## BRIEF
In the records below, the relevant part opens with the line containing "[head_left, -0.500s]" and closes with the line containing "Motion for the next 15"; print that part exactly and only, without its pictures.

(Records from a collection)
********

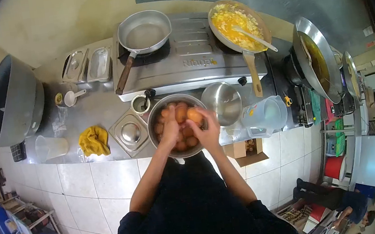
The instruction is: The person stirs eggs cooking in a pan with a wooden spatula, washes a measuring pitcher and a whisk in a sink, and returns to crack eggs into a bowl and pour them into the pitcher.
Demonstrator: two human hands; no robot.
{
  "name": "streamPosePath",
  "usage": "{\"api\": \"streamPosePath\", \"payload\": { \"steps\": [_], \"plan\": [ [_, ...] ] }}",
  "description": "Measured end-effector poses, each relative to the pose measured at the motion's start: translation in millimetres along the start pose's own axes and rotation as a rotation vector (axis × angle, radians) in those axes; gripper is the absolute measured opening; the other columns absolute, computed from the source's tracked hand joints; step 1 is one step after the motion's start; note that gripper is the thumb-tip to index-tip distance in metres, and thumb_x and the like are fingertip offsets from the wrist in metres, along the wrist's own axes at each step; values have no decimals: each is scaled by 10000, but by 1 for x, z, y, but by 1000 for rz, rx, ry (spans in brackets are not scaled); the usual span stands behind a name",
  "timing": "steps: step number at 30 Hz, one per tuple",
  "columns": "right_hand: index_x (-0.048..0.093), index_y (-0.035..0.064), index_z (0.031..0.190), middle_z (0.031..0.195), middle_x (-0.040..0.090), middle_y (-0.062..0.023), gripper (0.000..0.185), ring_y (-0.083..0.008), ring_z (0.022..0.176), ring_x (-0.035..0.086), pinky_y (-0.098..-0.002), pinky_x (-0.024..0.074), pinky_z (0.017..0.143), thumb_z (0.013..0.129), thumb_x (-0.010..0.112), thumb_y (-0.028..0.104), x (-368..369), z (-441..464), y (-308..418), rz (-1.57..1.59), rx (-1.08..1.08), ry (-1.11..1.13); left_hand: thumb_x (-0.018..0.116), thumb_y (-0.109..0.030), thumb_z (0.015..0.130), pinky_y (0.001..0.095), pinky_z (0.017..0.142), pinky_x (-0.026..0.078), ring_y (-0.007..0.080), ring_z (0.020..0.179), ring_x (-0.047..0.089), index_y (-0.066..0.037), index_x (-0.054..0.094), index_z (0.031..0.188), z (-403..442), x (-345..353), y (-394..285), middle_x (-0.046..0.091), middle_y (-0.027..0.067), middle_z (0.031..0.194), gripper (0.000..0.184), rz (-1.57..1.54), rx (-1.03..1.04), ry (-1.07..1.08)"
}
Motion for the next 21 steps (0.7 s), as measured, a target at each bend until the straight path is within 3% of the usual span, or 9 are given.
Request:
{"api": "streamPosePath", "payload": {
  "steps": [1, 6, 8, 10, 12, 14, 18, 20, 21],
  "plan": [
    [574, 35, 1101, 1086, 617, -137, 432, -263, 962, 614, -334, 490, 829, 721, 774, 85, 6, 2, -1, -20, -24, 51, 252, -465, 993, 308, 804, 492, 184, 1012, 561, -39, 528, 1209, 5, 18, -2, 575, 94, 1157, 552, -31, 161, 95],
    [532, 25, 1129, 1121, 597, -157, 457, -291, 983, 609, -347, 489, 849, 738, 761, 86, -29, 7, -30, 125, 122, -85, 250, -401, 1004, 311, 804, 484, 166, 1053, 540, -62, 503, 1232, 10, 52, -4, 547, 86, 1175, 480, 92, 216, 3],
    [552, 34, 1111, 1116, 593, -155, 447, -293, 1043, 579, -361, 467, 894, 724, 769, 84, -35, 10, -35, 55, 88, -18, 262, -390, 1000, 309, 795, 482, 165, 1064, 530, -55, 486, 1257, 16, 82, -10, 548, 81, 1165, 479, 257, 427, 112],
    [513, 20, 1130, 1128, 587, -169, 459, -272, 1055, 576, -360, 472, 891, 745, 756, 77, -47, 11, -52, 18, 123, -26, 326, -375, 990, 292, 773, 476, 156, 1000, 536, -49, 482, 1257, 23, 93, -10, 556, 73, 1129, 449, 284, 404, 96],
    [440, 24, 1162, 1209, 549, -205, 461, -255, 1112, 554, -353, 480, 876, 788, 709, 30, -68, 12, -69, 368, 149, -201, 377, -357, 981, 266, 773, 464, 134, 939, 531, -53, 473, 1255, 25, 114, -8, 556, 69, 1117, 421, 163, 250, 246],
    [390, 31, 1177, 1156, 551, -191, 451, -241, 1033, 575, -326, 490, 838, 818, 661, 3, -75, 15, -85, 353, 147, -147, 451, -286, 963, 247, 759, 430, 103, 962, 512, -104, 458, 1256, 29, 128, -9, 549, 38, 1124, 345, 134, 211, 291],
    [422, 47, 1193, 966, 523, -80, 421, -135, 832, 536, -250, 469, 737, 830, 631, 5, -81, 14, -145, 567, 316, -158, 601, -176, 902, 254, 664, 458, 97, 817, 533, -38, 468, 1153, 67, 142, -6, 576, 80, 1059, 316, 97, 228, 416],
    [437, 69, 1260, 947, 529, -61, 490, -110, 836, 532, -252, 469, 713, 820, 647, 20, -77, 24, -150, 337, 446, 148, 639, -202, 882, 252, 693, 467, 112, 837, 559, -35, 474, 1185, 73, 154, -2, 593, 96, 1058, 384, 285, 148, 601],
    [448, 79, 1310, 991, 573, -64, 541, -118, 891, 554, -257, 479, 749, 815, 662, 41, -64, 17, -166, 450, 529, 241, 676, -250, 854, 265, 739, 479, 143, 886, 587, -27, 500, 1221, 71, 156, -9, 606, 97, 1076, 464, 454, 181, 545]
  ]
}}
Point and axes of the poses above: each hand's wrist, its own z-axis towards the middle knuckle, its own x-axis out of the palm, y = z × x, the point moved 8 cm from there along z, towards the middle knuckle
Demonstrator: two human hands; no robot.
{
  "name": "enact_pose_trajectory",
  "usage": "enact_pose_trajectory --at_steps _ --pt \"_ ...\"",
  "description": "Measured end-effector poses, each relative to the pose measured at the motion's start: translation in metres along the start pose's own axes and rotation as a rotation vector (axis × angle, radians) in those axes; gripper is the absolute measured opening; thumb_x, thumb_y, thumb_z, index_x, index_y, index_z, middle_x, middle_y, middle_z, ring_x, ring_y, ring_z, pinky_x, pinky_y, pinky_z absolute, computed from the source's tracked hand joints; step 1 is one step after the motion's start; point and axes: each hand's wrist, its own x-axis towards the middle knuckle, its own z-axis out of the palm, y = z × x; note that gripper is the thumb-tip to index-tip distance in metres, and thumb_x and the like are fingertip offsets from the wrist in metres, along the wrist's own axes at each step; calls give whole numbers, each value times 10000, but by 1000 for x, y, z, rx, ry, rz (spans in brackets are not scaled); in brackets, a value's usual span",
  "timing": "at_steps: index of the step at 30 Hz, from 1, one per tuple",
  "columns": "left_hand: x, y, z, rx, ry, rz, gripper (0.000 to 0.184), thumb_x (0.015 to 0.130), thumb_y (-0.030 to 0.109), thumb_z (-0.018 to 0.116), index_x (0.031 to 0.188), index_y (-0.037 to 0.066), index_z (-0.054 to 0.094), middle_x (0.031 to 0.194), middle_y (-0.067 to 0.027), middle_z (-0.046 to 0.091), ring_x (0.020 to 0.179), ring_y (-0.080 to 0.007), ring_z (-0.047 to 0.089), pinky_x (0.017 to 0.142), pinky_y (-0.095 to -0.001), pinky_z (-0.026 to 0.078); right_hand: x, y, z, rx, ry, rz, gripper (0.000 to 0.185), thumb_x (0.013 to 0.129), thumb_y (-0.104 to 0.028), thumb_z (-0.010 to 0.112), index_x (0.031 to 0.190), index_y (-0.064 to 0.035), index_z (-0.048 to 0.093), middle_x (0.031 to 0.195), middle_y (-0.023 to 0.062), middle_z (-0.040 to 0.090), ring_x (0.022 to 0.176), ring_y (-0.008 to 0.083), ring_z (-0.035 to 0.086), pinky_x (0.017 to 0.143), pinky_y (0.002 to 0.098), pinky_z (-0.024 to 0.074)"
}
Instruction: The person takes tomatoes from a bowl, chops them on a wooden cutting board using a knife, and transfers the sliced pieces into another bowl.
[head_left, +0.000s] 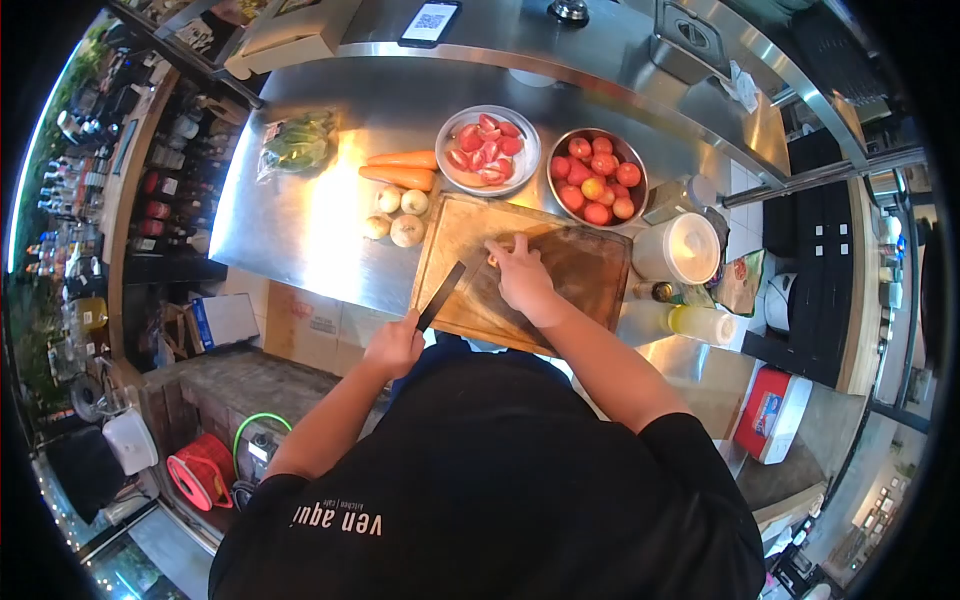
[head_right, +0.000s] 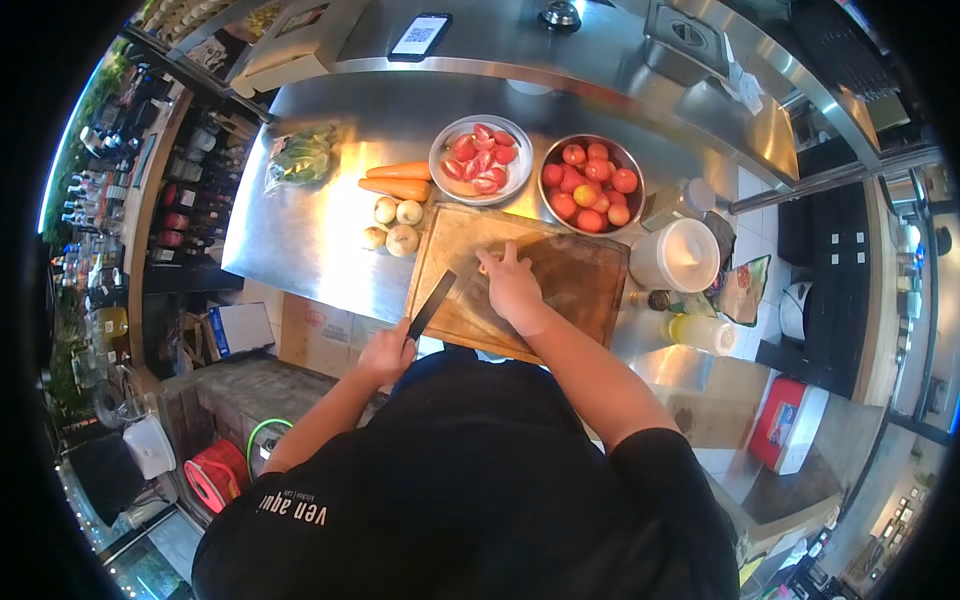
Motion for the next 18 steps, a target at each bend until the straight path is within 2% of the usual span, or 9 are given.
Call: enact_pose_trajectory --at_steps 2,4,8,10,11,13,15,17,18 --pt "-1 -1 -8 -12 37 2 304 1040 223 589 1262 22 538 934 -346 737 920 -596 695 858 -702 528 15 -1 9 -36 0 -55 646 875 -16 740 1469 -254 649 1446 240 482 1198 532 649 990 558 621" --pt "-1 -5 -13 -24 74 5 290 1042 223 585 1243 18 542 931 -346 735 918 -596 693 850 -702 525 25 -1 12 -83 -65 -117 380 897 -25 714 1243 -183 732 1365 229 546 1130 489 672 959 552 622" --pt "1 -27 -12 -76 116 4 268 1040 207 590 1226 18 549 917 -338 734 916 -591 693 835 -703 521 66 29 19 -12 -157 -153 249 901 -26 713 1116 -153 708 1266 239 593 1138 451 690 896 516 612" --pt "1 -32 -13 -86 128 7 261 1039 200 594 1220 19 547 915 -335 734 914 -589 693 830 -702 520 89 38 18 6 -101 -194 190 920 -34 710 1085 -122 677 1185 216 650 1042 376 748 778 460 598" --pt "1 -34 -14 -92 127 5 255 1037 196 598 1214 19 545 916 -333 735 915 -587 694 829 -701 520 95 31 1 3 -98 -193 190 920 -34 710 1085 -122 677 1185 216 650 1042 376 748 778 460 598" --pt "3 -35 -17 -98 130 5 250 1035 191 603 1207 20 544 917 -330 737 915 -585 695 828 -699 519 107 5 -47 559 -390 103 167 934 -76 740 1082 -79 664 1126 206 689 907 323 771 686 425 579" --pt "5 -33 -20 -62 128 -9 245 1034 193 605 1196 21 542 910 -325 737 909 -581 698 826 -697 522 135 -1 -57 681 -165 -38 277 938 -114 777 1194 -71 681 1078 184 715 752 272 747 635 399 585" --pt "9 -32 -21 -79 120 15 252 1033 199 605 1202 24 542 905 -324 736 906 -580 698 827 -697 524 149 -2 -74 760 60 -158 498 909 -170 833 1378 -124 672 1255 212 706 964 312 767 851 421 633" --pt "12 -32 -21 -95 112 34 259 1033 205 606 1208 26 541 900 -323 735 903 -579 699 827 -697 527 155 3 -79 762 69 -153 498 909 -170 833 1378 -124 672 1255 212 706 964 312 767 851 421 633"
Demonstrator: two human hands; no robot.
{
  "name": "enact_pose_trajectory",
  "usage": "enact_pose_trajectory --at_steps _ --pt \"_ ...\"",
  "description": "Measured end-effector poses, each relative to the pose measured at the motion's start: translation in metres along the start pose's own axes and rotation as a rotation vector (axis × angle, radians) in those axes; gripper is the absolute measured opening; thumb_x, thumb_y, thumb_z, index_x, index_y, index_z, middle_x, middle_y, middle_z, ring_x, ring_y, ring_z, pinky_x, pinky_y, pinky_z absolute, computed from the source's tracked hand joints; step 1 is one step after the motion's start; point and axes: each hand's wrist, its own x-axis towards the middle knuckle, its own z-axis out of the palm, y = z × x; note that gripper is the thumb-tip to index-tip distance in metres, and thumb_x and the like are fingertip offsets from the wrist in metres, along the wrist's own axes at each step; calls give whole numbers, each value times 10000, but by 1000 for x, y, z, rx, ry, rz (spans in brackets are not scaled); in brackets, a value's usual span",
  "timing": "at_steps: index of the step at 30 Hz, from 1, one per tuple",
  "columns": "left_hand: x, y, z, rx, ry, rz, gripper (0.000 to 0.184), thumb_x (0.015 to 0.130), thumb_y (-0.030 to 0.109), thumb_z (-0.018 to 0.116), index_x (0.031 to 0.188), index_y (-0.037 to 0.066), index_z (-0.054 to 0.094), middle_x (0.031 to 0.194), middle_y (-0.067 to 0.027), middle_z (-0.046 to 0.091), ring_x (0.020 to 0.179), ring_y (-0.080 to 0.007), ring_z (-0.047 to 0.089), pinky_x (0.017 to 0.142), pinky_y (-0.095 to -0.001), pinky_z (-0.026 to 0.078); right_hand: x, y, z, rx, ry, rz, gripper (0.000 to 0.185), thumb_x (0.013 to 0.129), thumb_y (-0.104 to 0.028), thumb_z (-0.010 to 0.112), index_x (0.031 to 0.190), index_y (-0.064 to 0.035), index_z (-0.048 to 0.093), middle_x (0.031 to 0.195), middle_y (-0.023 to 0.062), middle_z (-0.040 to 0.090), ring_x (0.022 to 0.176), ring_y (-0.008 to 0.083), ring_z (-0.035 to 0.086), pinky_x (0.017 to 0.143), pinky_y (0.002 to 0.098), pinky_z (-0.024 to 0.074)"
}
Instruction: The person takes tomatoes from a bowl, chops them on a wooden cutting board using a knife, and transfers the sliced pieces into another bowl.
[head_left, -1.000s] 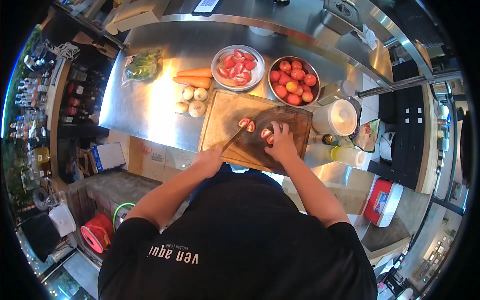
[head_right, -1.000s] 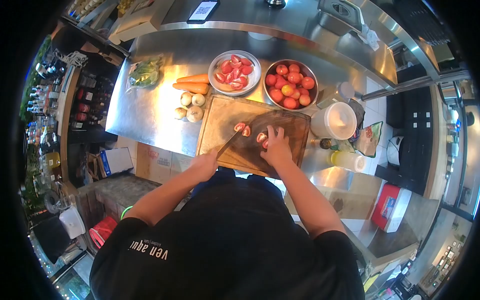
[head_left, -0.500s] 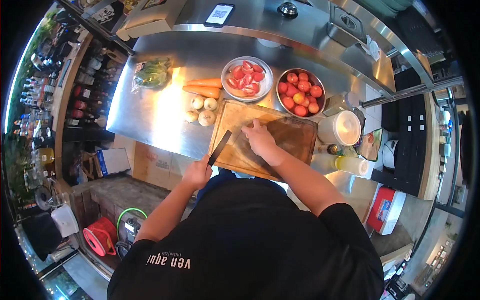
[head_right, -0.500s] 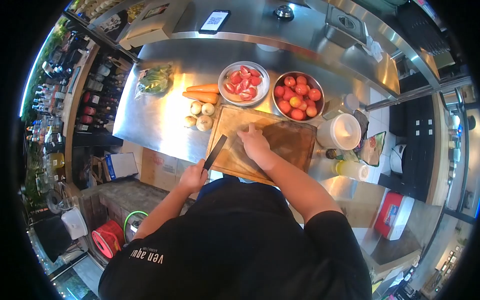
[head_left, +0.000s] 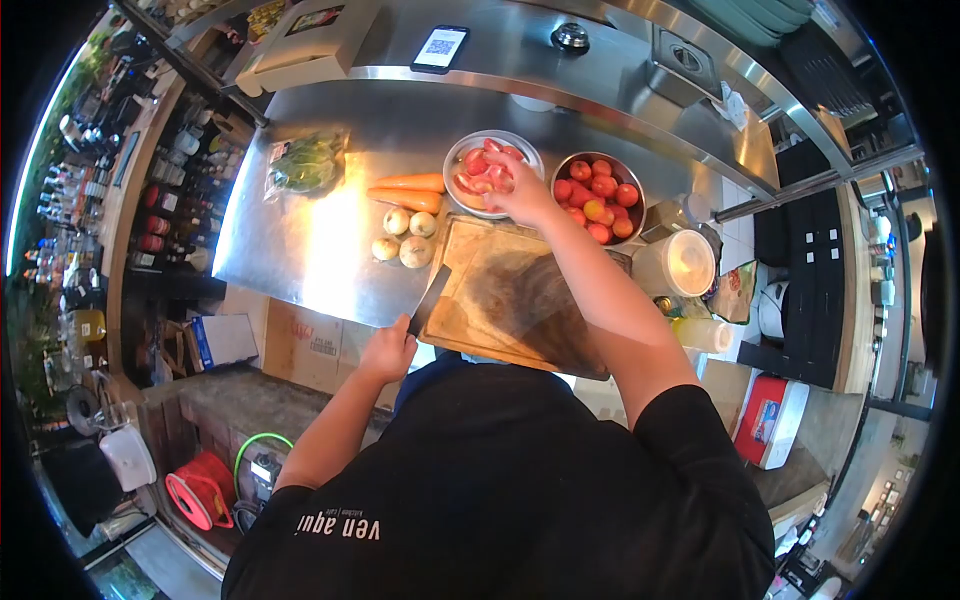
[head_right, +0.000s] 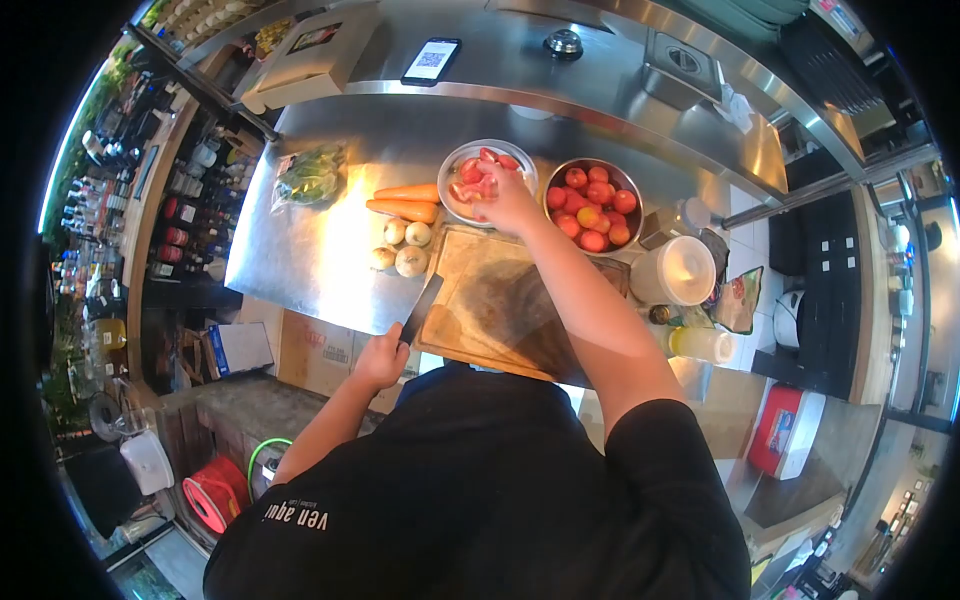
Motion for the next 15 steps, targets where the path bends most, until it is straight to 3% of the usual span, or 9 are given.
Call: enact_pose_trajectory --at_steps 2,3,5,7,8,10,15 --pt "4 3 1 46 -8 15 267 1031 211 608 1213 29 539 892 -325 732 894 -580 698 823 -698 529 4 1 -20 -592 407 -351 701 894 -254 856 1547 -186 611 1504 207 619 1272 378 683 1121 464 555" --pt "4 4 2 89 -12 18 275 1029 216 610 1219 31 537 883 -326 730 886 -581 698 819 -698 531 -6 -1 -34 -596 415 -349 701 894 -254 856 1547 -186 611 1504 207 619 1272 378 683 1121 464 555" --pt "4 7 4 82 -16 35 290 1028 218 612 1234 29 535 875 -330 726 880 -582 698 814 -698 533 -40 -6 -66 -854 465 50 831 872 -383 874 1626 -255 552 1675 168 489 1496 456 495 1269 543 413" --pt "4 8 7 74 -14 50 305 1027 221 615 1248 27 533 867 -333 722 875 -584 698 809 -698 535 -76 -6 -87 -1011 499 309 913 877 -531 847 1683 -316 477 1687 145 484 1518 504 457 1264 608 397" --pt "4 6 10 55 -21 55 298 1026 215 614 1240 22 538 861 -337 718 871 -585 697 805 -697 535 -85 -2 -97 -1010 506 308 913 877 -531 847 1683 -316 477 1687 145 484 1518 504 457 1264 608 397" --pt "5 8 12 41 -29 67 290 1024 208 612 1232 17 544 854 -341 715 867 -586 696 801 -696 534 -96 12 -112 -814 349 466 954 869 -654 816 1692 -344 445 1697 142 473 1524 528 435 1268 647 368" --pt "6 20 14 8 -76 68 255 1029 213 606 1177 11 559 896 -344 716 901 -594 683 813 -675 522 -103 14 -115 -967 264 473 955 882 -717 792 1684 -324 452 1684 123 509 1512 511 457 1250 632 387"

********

## SOLUTION FOR THIS TASK
[head_left, -0.500s] 
[head_right, -0.500s] 
[head_left, +0.000s] 
[head_right, +0.000s] 
Motion for the next 15 steps, targets where the path bends most, until it is straight to 3% of the usual span, or 9 are given.

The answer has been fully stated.